In a joint statement the two groups outlined three immediate demands – the appointment of a special prosecutor, the release of dash-cam video and the release of statements made by St. Anthony Police Officer Jeronimo Yanez; the officer who shot Castile.
“It is imperative that law enforcement and governmental leaders operate transparently and expeditiously during this time of deep widespread distrust in law enforcement agencies,” said Steven Belton, president and CEO of the Minneapolis Urban League. “Releasing the videos and statements can only help expedite the process. Philando’s loved ones and our community deserve to know what happened and how people in authority will proceed in dealing with this injustice.”
“The African-American community continues to grieve the senseless loss of Jamar Clark while it now assumes the heavy burden of Philando Castile’s death,” said Jeff Hassan, executive director of the African American Leadership Forum. “The best way to honor Philando is to make sure these senseless acts cease to happen. Now is the time to change the system that has miserably failed and mortally penalized African-Americans, especially Black males.”

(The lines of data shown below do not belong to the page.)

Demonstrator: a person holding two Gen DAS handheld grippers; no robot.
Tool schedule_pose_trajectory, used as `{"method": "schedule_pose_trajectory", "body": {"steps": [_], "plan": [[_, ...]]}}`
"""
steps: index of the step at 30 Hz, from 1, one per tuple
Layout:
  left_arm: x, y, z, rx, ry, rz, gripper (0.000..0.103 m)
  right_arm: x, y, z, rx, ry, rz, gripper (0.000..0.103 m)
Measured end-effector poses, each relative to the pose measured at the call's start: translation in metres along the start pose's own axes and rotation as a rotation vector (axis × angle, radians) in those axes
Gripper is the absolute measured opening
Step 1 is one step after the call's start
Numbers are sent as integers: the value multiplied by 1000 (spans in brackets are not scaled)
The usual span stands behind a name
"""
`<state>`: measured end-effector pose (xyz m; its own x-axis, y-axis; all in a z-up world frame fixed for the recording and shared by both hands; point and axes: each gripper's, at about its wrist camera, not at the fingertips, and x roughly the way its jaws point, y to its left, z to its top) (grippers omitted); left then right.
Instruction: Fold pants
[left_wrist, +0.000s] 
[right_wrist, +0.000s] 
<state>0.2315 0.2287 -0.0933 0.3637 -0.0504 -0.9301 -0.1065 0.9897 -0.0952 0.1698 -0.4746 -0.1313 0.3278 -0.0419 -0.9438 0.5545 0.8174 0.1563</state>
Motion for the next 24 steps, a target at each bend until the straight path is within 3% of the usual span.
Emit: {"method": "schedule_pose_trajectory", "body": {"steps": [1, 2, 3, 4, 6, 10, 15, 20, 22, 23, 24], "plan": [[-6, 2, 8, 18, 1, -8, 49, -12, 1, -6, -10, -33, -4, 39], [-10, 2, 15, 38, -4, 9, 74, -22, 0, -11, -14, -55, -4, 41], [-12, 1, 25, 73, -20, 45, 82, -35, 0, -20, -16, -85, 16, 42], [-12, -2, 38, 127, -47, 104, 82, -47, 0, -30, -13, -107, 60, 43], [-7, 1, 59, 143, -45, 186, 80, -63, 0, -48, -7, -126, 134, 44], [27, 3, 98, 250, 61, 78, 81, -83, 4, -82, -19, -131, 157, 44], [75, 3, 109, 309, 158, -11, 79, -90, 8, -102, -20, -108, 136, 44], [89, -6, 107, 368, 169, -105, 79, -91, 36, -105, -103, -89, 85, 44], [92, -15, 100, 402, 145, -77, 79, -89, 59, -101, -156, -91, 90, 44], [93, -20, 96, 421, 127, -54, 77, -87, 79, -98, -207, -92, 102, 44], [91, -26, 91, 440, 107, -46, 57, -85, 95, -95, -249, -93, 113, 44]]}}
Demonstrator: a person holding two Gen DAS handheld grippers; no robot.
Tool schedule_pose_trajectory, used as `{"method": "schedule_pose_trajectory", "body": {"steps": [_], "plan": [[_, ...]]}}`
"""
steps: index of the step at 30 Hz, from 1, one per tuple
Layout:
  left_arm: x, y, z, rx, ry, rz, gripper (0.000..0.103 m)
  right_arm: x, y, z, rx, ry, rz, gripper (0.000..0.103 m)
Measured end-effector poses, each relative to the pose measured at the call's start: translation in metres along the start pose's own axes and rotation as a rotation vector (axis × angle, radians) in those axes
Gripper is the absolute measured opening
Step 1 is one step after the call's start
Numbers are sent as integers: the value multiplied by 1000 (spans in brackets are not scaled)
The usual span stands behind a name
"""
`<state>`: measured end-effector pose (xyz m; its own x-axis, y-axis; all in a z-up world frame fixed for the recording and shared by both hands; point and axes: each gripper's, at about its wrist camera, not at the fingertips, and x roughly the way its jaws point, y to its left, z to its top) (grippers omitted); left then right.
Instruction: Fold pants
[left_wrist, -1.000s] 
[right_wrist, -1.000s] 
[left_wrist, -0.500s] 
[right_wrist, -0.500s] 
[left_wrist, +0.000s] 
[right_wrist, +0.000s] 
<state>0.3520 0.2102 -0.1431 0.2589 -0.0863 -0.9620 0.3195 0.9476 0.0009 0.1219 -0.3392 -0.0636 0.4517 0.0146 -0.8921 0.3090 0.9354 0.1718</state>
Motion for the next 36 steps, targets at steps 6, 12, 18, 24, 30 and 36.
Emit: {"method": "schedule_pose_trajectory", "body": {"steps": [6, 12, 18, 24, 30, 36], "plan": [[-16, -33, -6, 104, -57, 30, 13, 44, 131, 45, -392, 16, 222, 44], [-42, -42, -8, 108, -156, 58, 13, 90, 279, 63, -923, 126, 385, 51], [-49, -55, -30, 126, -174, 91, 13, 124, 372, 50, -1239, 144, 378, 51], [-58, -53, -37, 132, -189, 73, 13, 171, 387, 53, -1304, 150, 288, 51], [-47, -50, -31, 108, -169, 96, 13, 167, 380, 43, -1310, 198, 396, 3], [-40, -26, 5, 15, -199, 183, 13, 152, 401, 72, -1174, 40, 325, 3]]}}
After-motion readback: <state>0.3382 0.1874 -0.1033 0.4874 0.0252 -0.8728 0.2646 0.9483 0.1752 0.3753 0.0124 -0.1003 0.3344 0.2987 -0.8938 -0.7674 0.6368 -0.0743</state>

Other demands agreed upon by the AALF and the Minneapolis Urban League are to require officers to carry Tasers, provide mandatory bias training for all officers with a mandate of 15 hours training and annual continuing education on the subject, make mandatory training in de-escalation techniques, make mandatory that all officers carry professional liability insurance at the officers’ own expense and return Minneapolis to a federal mediation process for disputes involving community and police.
The MUL and AALF are also calling for government officials to fund violence prevention initiatives to expand and deploy community foot patrols and navigators to prevent violence, promote peace and access services. The two organizations also have demanded the funding of trauma initiatives to address personal and community trauma from what they termed a “relentless violence in targeted communities.”